Thinking about Kashrut

This is an article I wrote published in the April 2009 edition of Congregation Aitz Chaim’s newsletter:

I don’t think that it will make anyone sad to learn that hedgehog is not a kosher animal.  These furry creatures adorn the rooms of first graders and yet to encounter a hedgehog on a restaurant menu.  Adventurous types might be sad to learn that escargot is, however, also unclean.  The end of Parahsa Shmini contains the biblical laws of kashrut, the laws of keeping kosher.  It used to be easy to know what was Kosher and what wasn’t: one simply went to the kosher butcher for meat, and the kosher grocer for everything else.  Fortunately produce, when washed to get rid of the bugs, is always kosher.

As food production and distribution became less personal, Jews devised a new system for ensuring that food is kosher – the ubiquitous heksher, or kosher symbol.  Whether a circle with a U inside of it, a triangle with a K, or some fancy picture of a rabbi, we can now rely on someone else to tell us that our food is certified kosher.  We also came to believe, as did many non-Jews, that these symbols were an indication of quality and ethics, and that by eating kosher products one maintained a higher “level” of eating.  Why else would there be such a premium for kosher food?

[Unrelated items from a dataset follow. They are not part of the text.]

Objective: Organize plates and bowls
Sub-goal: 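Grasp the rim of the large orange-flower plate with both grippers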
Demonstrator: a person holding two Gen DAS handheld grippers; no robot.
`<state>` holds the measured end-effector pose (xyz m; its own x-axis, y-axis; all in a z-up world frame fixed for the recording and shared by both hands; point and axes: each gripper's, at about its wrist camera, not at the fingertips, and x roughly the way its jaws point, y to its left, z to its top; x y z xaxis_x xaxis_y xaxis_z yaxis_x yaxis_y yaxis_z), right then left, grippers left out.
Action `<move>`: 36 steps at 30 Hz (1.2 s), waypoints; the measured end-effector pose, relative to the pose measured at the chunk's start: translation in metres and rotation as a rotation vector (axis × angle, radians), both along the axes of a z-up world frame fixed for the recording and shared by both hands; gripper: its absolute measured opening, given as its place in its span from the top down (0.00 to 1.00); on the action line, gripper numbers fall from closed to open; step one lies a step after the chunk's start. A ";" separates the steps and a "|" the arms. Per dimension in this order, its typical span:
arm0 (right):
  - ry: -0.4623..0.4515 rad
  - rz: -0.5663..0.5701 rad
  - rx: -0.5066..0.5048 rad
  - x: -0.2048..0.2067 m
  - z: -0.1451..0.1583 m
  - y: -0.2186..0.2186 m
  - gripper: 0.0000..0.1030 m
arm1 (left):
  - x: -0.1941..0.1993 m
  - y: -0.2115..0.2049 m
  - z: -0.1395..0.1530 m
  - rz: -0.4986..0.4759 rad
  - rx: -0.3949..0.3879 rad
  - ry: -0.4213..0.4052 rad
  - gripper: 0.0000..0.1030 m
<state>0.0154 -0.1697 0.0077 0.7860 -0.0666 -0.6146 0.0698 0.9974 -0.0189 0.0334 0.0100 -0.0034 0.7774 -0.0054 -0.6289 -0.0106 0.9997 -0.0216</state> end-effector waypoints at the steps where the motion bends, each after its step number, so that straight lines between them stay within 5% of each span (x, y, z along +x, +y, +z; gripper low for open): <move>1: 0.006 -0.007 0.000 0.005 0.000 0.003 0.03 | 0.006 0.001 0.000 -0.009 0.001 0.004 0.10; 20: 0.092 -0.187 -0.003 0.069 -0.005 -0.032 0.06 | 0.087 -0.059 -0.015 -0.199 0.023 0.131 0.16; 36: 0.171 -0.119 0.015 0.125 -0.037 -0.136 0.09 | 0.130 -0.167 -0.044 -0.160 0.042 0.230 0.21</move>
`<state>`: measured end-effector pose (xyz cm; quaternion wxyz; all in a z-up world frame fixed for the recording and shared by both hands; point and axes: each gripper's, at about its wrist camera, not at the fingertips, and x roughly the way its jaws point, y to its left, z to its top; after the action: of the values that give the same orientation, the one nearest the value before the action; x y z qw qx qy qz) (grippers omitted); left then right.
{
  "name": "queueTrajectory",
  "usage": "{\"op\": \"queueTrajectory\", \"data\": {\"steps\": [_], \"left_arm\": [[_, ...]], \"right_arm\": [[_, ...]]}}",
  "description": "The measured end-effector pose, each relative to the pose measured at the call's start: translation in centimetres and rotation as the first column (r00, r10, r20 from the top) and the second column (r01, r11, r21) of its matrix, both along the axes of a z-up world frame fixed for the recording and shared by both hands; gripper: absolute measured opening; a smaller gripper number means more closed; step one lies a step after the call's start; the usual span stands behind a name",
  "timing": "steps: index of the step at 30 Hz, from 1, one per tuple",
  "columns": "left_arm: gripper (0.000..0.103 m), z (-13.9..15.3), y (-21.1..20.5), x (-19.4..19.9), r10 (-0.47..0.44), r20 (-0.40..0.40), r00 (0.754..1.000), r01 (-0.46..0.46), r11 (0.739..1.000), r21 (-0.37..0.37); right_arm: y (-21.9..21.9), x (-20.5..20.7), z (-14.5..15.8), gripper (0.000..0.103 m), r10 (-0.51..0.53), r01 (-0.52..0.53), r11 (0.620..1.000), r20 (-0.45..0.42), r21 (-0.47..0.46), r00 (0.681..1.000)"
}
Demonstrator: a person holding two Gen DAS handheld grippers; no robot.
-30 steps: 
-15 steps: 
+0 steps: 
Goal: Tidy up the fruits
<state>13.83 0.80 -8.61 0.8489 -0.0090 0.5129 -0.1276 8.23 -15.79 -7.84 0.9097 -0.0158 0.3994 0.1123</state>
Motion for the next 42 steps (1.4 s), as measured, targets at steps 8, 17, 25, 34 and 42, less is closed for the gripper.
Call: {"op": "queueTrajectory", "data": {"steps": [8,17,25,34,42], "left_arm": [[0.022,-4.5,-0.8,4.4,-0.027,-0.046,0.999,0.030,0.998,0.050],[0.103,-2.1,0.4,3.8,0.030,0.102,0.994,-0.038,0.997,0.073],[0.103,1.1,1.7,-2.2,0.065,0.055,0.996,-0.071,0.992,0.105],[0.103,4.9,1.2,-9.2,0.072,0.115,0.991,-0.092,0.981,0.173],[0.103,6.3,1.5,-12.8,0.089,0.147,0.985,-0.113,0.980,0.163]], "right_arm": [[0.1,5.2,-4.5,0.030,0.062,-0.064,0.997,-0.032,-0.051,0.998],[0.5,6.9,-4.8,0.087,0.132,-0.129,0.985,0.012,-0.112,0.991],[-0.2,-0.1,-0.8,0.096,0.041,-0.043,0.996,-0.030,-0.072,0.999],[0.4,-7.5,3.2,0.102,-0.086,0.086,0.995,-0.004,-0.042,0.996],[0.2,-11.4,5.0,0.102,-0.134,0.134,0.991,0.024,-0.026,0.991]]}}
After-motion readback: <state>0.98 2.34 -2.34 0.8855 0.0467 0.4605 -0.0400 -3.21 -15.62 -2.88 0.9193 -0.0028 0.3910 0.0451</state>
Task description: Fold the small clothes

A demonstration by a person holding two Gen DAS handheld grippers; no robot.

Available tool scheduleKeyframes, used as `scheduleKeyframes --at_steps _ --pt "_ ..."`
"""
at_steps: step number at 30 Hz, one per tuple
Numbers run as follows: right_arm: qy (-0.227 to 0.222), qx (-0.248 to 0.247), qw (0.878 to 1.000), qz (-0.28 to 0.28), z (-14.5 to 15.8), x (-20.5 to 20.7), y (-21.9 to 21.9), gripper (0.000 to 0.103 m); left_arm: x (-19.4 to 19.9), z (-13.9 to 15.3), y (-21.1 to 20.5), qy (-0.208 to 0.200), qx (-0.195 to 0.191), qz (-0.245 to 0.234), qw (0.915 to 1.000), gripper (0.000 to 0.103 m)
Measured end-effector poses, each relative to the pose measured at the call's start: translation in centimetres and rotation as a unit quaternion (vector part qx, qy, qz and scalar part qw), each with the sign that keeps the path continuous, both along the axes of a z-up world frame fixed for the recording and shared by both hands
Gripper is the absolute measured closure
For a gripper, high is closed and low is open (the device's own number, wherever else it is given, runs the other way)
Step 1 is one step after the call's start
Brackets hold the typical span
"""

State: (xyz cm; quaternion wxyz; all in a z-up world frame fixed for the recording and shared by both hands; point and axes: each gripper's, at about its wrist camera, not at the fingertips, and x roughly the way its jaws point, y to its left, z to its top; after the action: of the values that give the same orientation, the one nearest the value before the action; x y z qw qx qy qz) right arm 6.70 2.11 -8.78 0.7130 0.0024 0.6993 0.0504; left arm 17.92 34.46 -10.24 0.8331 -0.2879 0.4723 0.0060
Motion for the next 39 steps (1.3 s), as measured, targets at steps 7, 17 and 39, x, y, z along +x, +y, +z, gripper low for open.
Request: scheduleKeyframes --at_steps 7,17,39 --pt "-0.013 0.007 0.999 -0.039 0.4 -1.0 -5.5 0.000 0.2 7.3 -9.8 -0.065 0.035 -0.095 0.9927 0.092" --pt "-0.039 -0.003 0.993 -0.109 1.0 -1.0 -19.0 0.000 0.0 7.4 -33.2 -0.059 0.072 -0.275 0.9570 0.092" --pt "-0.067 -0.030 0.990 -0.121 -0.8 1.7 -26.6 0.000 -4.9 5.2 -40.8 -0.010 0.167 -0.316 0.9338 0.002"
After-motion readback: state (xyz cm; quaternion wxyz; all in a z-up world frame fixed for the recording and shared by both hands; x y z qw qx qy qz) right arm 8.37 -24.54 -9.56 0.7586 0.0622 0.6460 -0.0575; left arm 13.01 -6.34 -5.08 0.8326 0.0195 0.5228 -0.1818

Recently several scandals in the kosher world have brought one to question many of the pre-conceived notions of kosher food.  The little symbols stamped on the package does not guarantee anything other than process, and in fact many of the major kosher meat plants were found to have horrible practices, underpaying workers, treating them poorly, abuse of animals, to say nothing of the chemicals and hormones that do not affect the laws of kashrut.

There is a concept in Judaism called Tzaar Baalei Hayim – ethical treatment of animals.  We are not to place animals in undue burden when we can avoid it.  When you need to take home a lot of goods, it’s OK to load your donkey for the walk home, or to put several sacks on your camels, but it is not OK to beat them or confine them unnecessarily.  Fortunately there is a new movement on the horizon, a new kosher symbol and a group of Jews who want to proudly say that kosher food should be a statement of quality, workers and animal rights. This new movement is called Heksher Tzedek.  Heksher Tzedek is attempting to augment the current kosher symbols by certifying that the workers and animals are treated well.  On their own they cannot certify that something is kosher, and this is a free service.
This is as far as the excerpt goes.